» **TASK STATEMENT**
Print word for word the records from the line containing "For every instance of the clear egg" through the end.

» **AVAILABLE RECORDS**
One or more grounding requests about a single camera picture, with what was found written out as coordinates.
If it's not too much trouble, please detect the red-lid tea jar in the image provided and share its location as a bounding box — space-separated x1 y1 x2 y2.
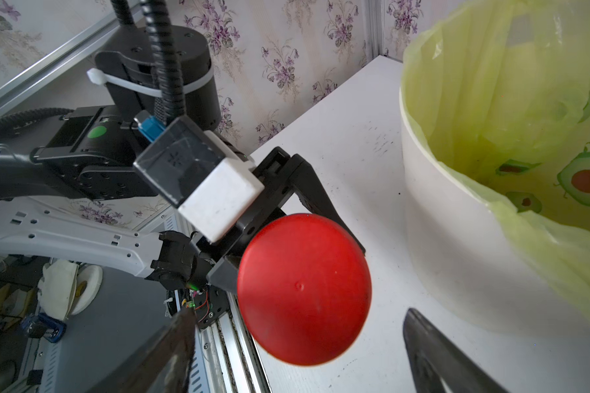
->
237 214 372 366

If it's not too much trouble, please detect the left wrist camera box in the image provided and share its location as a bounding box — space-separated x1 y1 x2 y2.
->
134 116 265 243

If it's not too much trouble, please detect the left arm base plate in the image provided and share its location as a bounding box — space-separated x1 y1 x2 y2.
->
164 286 230 330

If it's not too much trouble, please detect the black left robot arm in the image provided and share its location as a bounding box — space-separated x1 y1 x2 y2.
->
0 1 365 291

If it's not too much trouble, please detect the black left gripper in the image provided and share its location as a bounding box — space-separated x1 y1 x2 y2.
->
194 147 366 294

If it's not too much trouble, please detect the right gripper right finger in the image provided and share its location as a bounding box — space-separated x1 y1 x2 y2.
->
403 308 505 392

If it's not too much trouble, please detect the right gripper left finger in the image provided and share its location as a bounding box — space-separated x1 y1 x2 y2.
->
90 309 197 392

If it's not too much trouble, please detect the white trash bin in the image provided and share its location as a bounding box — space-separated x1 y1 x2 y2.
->
401 107 590 336

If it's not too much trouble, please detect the blue bottle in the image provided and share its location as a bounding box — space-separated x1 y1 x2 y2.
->
20 313 67 343

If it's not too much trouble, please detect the aluminium rail frame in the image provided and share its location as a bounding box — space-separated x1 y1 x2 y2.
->
188 291 271 392

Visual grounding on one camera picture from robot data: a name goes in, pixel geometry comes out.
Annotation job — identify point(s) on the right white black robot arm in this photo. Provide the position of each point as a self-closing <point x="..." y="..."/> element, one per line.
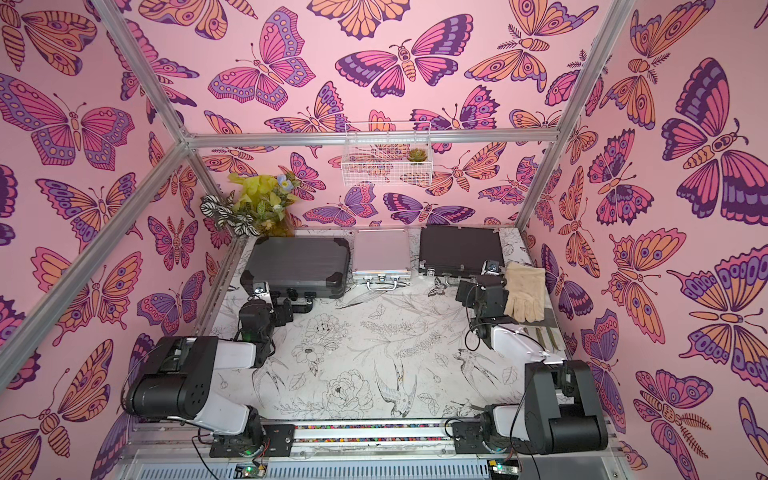
<point x="558" y="410"/>

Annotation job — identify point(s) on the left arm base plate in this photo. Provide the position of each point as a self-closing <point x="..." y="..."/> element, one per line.
<point x="258" y="440"/>

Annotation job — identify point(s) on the small green succulent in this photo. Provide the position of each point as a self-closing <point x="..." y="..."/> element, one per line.
<point x="417" y="155"/>

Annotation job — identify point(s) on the green artificial plant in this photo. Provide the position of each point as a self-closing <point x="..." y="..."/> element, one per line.
<point x="265" y="198"/>

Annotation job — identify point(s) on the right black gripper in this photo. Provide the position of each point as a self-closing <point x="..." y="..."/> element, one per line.
<point x="468" y="294"/>

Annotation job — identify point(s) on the large black poker case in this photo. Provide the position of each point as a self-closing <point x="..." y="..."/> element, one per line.
<point x="298" y="268"/>

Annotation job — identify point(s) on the cream work glove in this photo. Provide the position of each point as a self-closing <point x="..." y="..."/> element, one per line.
<point x="526" y="293"/>

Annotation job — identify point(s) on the white wire basket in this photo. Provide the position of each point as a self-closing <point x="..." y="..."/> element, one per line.
<point x="376" y="152"/>

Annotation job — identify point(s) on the aluminium front rail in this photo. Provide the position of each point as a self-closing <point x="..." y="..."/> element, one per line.
<point x="364" y="449"/>

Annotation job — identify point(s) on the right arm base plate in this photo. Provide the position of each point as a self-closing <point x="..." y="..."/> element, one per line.
<point x="476" y="435"/>

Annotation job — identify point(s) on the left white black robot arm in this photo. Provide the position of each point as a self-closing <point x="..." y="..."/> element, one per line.
<point x="175" y="382"/>

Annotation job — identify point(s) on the small silver poker case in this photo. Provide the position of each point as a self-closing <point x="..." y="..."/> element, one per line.
<point x="381" y="259"/>

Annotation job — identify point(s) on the striped leaf plant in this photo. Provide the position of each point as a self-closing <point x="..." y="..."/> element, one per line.
<point x="224" y="212"/>

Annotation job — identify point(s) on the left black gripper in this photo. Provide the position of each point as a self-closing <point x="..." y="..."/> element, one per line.
<point x="278" y="313"/>

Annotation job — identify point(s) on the yellow glass vase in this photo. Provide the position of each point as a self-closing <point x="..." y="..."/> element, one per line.
<point x="283" y="228"/>

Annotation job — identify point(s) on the black aluminium poker case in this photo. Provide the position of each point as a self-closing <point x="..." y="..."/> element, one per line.
<point x="457" y="251"/>

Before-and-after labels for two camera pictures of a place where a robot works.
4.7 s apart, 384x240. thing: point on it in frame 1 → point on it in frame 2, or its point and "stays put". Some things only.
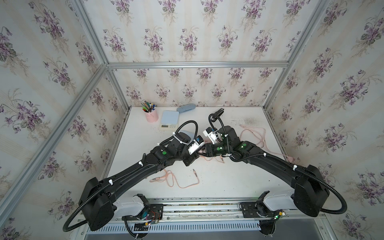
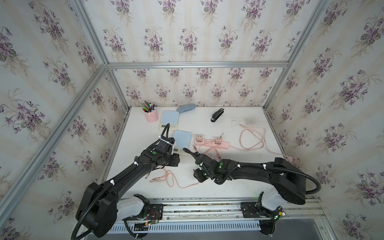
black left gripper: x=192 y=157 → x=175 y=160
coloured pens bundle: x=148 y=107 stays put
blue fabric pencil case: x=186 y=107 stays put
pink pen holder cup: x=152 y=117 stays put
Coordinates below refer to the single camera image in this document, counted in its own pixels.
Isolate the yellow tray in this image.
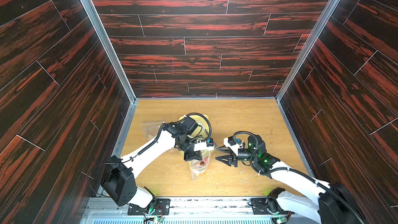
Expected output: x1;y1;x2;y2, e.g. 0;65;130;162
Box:
178;113;216;160

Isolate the clear resealable bag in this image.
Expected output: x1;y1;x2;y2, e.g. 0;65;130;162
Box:
141;121;163;141
189;150;211;180

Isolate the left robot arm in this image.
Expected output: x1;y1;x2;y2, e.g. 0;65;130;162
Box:
101;113;215;209

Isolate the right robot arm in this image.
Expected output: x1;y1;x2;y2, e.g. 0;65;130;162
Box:
216;131;365;224

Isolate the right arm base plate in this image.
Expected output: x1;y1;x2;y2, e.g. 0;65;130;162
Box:
247;197;292;215

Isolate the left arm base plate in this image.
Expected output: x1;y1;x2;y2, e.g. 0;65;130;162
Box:
127;198;171;216

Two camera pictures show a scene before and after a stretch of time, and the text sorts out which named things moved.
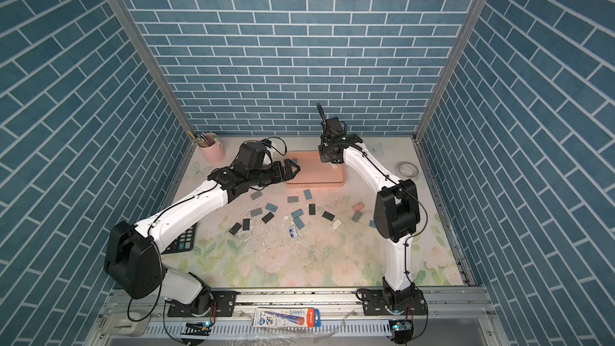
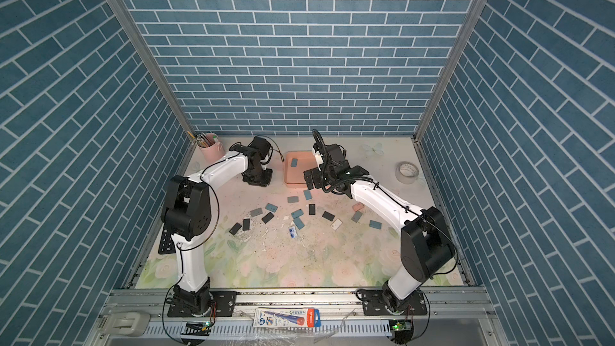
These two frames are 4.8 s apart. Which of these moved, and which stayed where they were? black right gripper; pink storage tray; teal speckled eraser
Moved: black right gripper
Stayed: teal speckled eraser; pink storage tray
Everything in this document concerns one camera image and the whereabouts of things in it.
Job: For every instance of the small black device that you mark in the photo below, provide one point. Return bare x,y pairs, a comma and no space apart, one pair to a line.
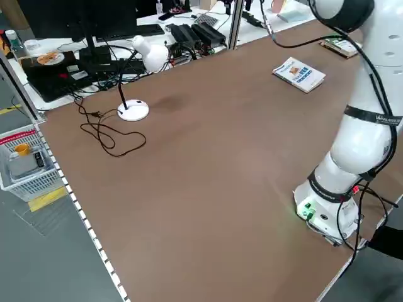
38,158

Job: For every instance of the grey perforated pad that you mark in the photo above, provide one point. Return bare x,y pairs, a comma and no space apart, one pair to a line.
206,19

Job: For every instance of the paperback book with white pages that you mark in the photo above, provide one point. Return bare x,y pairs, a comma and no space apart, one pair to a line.
299,75

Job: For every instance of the black power supply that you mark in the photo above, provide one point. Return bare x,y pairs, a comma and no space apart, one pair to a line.
209,33
185,34

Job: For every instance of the black laptop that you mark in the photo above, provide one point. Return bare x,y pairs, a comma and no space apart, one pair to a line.
53,85

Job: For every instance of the clear plastic bottle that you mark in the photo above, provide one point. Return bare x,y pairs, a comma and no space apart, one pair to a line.
14,44

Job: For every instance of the black computer monitor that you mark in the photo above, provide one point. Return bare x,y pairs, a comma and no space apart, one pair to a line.
78,15

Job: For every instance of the aluminium table post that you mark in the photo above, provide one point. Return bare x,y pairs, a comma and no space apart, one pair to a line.
236,25

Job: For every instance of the small electronics board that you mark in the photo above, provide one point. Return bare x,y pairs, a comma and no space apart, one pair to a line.
182,52

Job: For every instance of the yellow cup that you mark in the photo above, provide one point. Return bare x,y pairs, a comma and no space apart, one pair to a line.
22,149

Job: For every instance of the black keyboard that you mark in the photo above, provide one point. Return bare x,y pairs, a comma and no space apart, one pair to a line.
138,30

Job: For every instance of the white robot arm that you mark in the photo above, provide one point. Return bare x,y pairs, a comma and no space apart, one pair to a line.
355,151

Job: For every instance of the pale teal folder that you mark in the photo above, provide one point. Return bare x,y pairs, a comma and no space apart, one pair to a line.
291,15

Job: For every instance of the grey flat box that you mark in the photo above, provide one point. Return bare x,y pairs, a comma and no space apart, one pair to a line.
22,168

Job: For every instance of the black flat box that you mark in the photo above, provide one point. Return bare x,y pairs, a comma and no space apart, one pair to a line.
132,66

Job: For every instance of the round orange patterned disc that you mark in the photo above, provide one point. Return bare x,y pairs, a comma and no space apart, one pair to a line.
50,58

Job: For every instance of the black power adapter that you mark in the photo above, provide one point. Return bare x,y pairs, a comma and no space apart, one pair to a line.
252,18

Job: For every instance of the clear plastic cup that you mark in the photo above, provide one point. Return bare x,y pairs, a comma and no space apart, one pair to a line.
31,47

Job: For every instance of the green cover book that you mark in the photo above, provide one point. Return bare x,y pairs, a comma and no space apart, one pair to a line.
341,47

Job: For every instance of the white desk lamp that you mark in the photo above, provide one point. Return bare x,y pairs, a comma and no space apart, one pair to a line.
151,53

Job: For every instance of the white plastic basket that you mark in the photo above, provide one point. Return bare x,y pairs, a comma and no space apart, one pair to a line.
28,185

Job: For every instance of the black phone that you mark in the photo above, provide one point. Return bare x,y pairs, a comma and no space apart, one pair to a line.
165,16

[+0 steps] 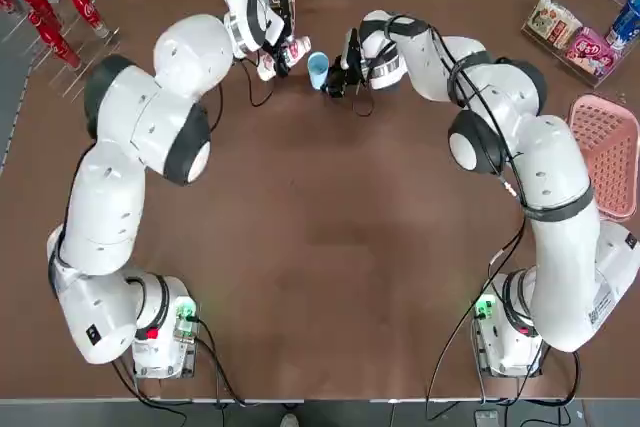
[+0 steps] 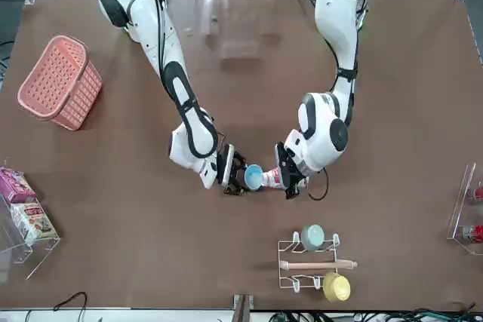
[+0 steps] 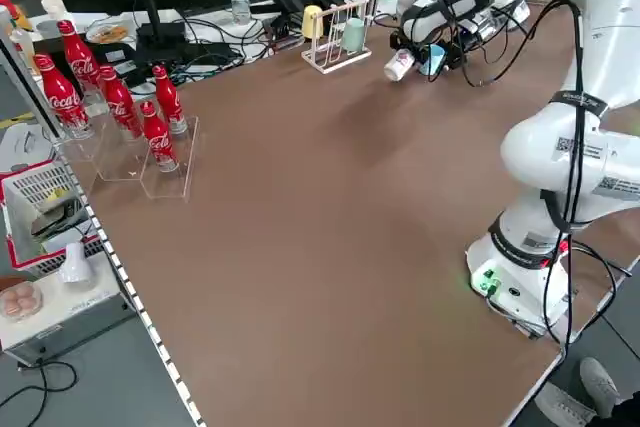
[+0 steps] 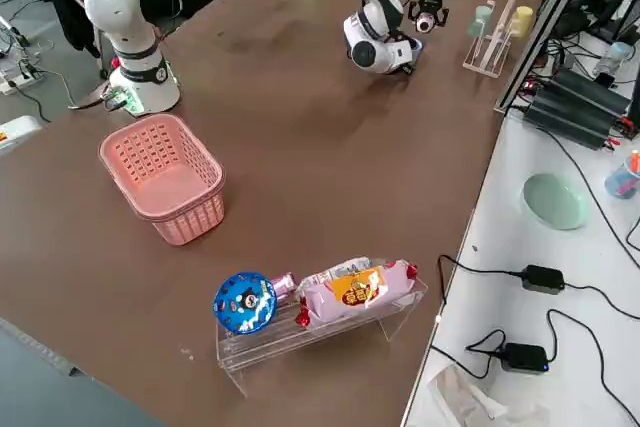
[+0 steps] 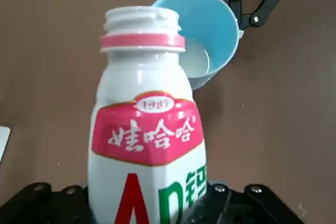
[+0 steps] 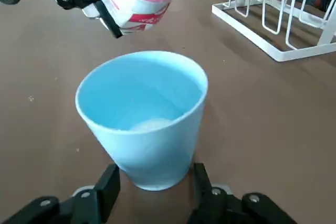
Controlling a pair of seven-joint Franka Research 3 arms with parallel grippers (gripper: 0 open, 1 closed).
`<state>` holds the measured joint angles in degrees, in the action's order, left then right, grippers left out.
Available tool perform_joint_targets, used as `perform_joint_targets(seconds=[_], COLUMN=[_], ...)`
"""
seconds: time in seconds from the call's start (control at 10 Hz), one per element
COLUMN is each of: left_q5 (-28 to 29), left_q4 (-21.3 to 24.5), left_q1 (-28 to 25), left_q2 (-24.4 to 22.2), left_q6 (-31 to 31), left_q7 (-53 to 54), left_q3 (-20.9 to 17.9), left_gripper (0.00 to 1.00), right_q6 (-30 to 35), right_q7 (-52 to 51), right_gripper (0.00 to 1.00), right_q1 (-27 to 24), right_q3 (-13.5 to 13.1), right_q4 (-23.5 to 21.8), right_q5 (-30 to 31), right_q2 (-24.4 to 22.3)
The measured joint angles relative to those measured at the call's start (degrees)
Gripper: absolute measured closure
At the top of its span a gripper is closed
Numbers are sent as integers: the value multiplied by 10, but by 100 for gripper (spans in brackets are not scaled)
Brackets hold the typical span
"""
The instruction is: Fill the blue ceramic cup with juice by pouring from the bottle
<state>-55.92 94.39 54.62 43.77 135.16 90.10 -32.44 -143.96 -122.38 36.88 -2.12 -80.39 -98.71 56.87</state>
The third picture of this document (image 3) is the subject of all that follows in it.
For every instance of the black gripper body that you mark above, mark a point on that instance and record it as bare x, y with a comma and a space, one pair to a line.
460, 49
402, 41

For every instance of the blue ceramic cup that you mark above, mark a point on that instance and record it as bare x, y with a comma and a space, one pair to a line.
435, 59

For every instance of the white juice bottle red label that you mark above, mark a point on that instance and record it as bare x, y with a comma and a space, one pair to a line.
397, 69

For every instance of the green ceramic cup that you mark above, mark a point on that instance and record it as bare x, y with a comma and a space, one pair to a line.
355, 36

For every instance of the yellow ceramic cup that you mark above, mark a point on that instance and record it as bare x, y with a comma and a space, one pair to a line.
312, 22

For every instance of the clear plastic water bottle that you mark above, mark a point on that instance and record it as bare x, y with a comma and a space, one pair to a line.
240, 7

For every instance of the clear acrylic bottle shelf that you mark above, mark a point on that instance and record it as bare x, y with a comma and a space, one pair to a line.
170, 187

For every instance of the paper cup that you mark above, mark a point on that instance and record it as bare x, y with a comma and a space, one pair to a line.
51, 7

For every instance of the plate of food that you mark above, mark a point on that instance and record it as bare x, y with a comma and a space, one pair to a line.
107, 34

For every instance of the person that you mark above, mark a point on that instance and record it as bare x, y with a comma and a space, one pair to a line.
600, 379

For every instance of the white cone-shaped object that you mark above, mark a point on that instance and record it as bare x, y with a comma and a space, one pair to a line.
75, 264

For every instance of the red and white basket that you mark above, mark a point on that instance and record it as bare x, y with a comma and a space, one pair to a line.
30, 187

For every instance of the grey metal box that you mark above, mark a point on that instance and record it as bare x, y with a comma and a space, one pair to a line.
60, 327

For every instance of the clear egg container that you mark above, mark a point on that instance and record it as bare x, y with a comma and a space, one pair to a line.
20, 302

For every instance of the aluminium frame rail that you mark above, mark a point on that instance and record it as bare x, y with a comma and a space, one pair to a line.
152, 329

» **ANSWER BOX**
For every instance of the clear egg container that you mark above, mark a point on that instance and record it as bare x, y with a comma and a space, one pair to a line.
20, 302

For every instance of the aluminium frame rail that you mark above, mark a point on that instance and record it as bare x, y with a comma and a space, one pair to a line.
152, 329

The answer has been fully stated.